(Recorded data)
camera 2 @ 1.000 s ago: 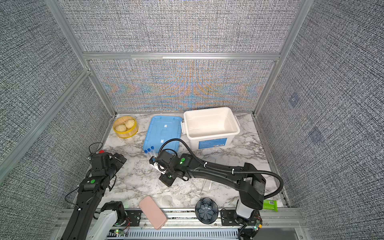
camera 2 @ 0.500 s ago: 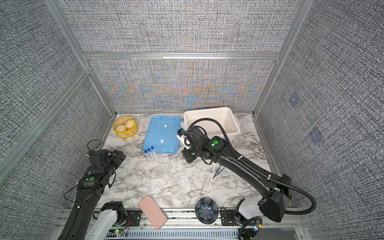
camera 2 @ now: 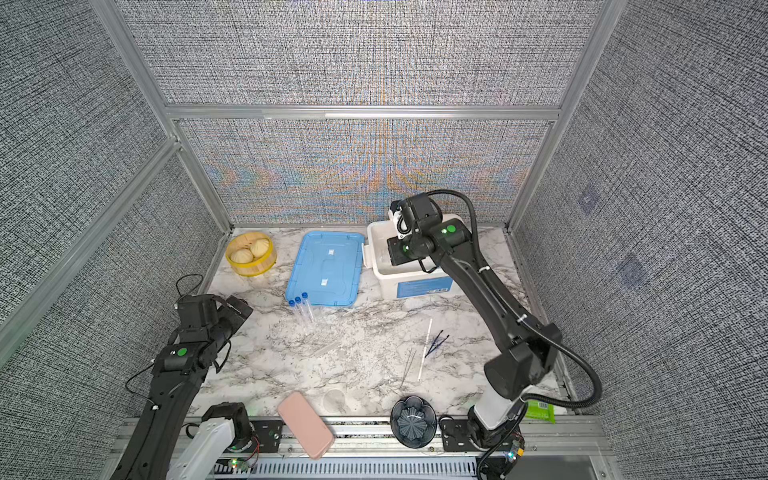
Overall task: Organize the chemistry lab equipment
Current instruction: 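Carry the beaker over the white bin and lower it inside, then open the right gripper to release the beaker in the bin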
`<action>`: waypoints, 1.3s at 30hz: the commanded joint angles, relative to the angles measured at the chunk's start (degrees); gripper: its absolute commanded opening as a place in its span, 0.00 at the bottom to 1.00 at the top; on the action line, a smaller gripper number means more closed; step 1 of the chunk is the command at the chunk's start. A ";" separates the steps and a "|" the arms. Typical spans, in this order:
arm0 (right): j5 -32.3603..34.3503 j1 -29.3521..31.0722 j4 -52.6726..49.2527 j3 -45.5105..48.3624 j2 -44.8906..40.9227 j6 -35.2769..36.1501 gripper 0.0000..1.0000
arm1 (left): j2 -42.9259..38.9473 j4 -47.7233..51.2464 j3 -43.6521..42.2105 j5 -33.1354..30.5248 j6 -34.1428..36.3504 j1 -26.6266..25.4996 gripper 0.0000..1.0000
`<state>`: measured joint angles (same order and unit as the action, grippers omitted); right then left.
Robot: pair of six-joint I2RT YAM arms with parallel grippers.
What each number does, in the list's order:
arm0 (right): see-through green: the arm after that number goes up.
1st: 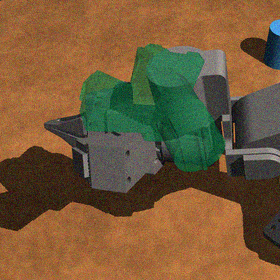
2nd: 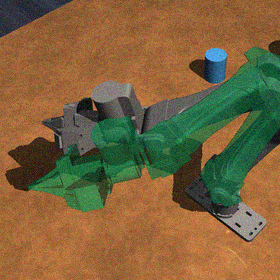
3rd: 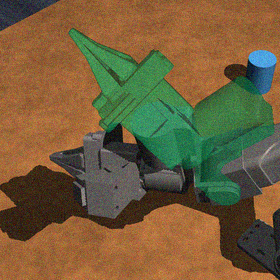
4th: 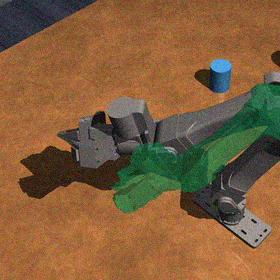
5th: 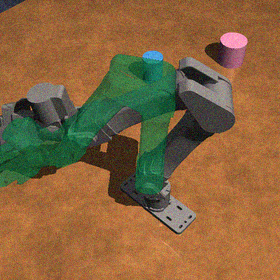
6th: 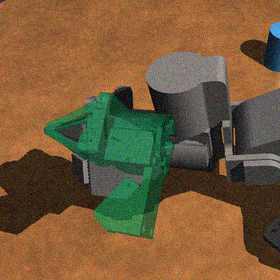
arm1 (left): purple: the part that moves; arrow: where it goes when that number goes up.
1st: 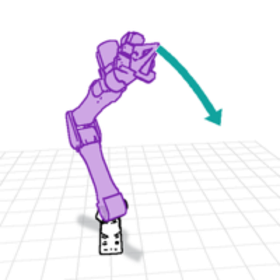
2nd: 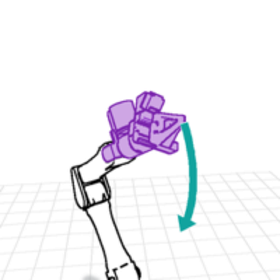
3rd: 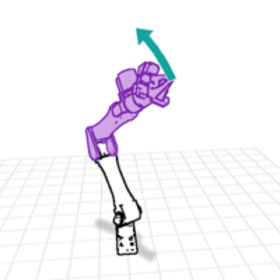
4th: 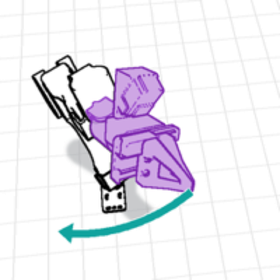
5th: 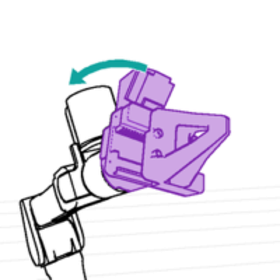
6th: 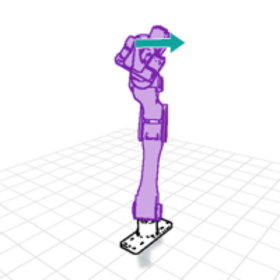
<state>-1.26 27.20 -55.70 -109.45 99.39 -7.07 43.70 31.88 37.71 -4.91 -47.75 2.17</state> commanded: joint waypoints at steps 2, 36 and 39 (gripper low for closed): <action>-1.09 -2.18 -5.40 -5.91 7.36 -0.60 0.00 | -0.40 0.42 0.19 1.96 3.01 0.04 0.99; -7.19 -5.50 -8.98 -16.16 36.67 -0.41 0.00 | 0.64 0.38 1.30 -2.21 5.16 0.04 0.99; -6.99 -5.50 -8.68 -15.20 36.71 -0.51 0.00 | 0.28 0.61 1.09 -2.34 5.13 0.03 0.99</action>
<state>-8.19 21.69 -63.92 -125.10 135.85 -7.22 44.27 31.83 38.94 -6.17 -42.81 2.28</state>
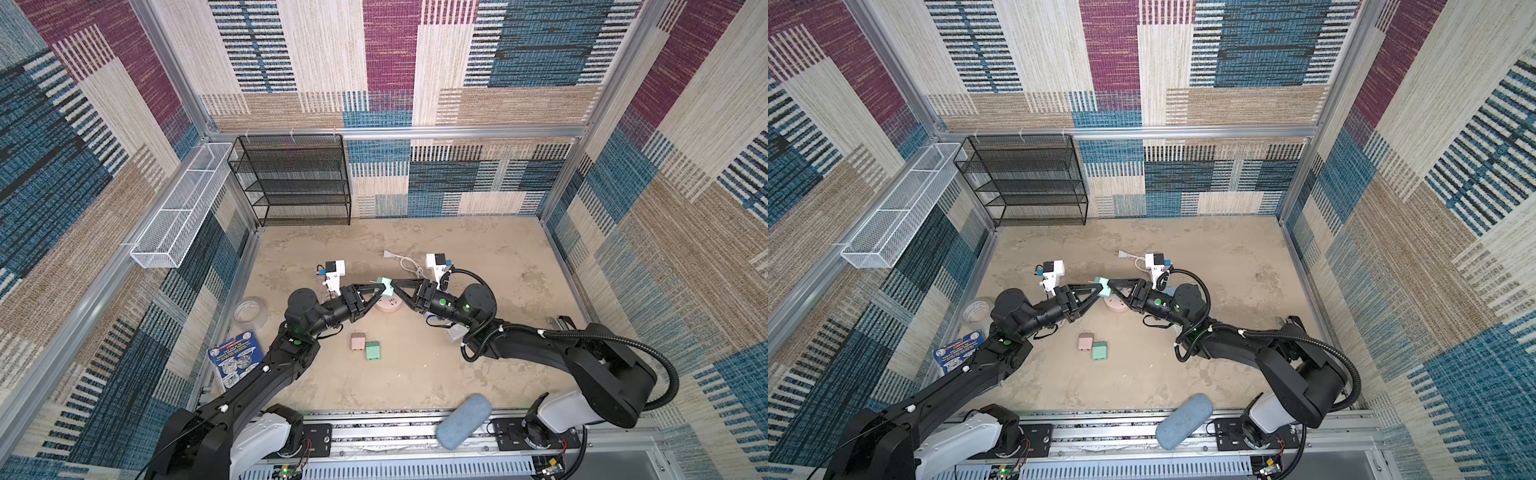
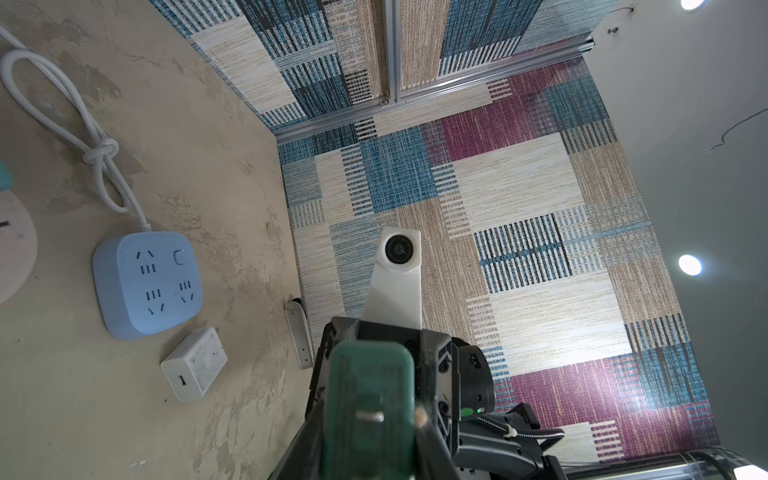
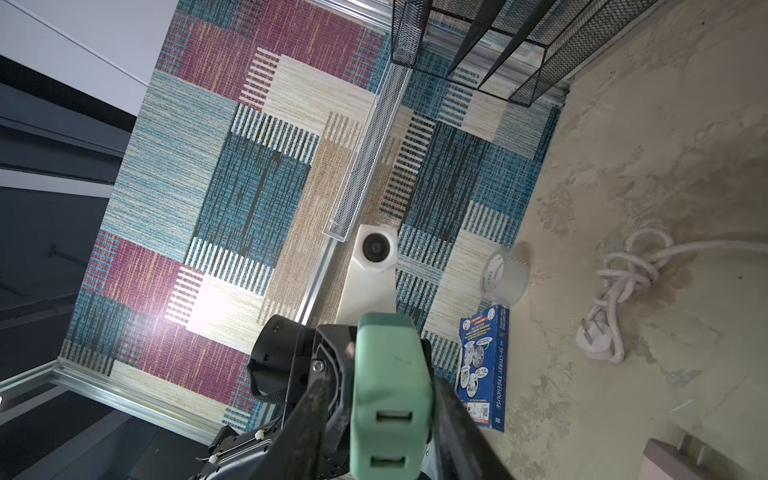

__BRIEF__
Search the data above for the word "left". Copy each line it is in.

__WRITTEN REPLY__
arm1 (left): j2 -42.9259..38.9473 j4 -47.7233..51.2464 j3 -43.6521..42.2105 j5 -33.1354..30.5248 j6 -34.1428..36.3504 j1 -26.6266..25.4996 gripper 0.0000..1.0000
`<state>`: measured joint angles (same order and unit as the action, grippers omitted); right then left.
arm1 (left): purple: the part that moves; arrow: where it goes when that number goes up.

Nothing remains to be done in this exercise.